At present and going forward, activist fiscal policy is likely to be essential for the American economy to operate near potential levels of output and employment. This conclusion is a substantial change in view from the near-consensus of economists that monetary policy alone could and should be left to carry out the stabilization policy mission, a view that prevailed for nearly a generation prior to the 2008 financial crisis.
As of 2007, what was then called the “Great Moderation” in the United States had lasted for 20 years. Since 1984 fluctuations in output and unemployment had been modest and seemed to even out over time, and confidence grew that the business cycle had been largely tamed. Much of the credit for this experience went to monetary policy, which had learned how to coarsely tune if not fine-tune the economy. In 1997, it was Paul Krugman who said, “the unemployment rate will be what Alan Greenspan wants it to be, plus or minus a random error reflecting the fact that he is not quite God.” The Federal Reserve appeared to have the tools to successfully manage aggregate demand to achieve the maximum levels of employment and production consistent with rough price stability.
As of 2007, a near-consensus of economists likewise agreed that fiscal policy should not be a tool for smoothing the business cycle. Instead, the focus of good fiscal policy was the right-sizing of government spending and the control of budget deficits. Preventing excessive deficits was essential to maintaining confidence and avoiding unduly high interest rates that would slow economic growth. Adding an unnecessary stabilization policy mission to fiscal policy, so the near-consensus went, could only create distraction and confusion to no benefit.
But in 2008 the Great Moderation came to an abrupt close, as the financial crisis that started in 2007 ushered in the Great Recession.

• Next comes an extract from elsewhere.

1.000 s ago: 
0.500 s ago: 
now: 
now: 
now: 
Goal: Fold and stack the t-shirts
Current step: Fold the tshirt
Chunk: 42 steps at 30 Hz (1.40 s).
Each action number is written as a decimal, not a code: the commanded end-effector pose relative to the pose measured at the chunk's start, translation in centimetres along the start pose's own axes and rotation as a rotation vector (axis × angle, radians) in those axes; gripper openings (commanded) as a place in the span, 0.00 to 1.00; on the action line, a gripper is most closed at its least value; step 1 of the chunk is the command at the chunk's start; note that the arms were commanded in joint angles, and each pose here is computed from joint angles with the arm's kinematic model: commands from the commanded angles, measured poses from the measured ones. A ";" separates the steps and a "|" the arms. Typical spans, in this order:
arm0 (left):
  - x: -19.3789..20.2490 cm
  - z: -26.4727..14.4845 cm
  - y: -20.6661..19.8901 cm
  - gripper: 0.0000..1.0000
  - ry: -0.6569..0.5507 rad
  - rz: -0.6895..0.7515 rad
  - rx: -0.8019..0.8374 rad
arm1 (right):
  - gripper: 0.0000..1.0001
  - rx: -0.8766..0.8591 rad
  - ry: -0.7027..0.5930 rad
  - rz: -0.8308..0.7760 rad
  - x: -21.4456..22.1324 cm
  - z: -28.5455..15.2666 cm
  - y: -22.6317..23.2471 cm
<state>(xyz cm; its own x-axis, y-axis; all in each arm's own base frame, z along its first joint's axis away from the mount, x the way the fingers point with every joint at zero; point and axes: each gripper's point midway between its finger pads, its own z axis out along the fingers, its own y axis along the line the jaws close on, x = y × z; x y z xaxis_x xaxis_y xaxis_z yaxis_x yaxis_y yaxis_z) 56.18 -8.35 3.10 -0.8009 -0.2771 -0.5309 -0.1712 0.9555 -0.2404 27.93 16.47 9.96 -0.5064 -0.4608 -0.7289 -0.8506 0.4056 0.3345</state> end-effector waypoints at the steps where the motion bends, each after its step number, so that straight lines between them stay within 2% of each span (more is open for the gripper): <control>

On December 5, 2008, the Federal Reserve lowered the federal funds rate below 20 basis points (0.2 percent), using up all its conventional monetary policy ammunition. Since then, the Federal Reserve has sought to boost aggregate demand through the unconventional policies of forward guidance and quantitative easing. Yet in spite of this monetary stimulus, the recovery that technically began in the second half of 2009 has been dismal in terms of moving output and employment toward their pre-2008 trends, and in comparison with previous recoveries from deep recessions.
In some ways, the end of the Great Moderation and the onset of the Great Recession have had remarkably little impact on public policy debates. The most discussed economic issue in Washington over the last four years has been the need for strong action to achieve fiscal consolidation, not the urgency of restoring full employment. Despite the fact that inflation and employment are both well below target, the vast majority of criticism directed at the Fed has been claims that its policy has been too lax.
If there has been a change in public discourse, it has been a shift from the optimism of the Great Moderation to a growing belief that the damage to the labor force and economy from the Great Recession is permanent, that we are settling into a “new normal” in which employment levels easily reached before 2008 are now unattainable.
But while the new economic conditions of the post-Great Moderation era do require substantially new economic thinking, they do not warrant an attitude of resignation about a semi-stagnant new normal. Ironically, the appropriate new thinking is largely old thinking: traditional Keynesian ideas of the 1930s to 1960s that were largely downplayed in the wake of the stagflation of the 1970s and the accompanying “New Classical” revolution in macroeconomic theory. The most important of these ideas are these three concepts: Keynes’s view that the liquidity trap, or zero bound on short-term nominal interest rates, can sharply limit the efficacy of monetary stabilization policy; President Kennedy’s “Economics 101” view of the desirability of fiscal stimulus during a slump; and the possibility that a prolonged episode of weak demand and high unemployment in an economy may have destructive consequences for aggregate supply.
After outlining these ideas in the pages that follow, we discuss policy implications. In an economy with a depressed labor market and monetary policy constrained by the zero bound, there is strong case for a fiscal expansion to boost aggregate demand. The benefits from such a policy greatly exceed traditional estimates of fiscal multipliers, both because increases in demand raise expected inflation, which reduces real interest rates, and because pushing the economy toward full employment will have positive effects on the labor force and productivity that last for a long time.
We argue that in a liquidity trap environment like the one we are experiencing at present, properly designed fiscal stimulus is likely to reduce rather than increase the long-run debt burden. This outcome reflects a combination of (1) the direct benefits of stimulus in raising revenues; (2) the favorable impact of increased gross domestic product (GDP) in reducing the debt/GDP ratio; (3) the possibility that fiscal stimulus today reduces future spending burdens, such as the cost of deferred maintenance; (4) favorable supply impacts of public investments; and (5) possible reductions in real interest rate costs that come from increases in expected inflation.
We also present new evidence derived from recent research at the Federal Reserve. Reifschneider et al. introduce “hysteresis” on the supply side into the Federal Reserve’s principal macroeconomic model. Hysteresis refers to a situation in which cyclical economic downturns diminish the economy’s ability to produce output in the future. The finding from this exercise is that a sustained increase in government purchases can reduce the long-run debt/GDP ratio, even in the absence of direct supply-side benefits from government purchases, and even in the absence of any impact of current purchases on future needs for government spending.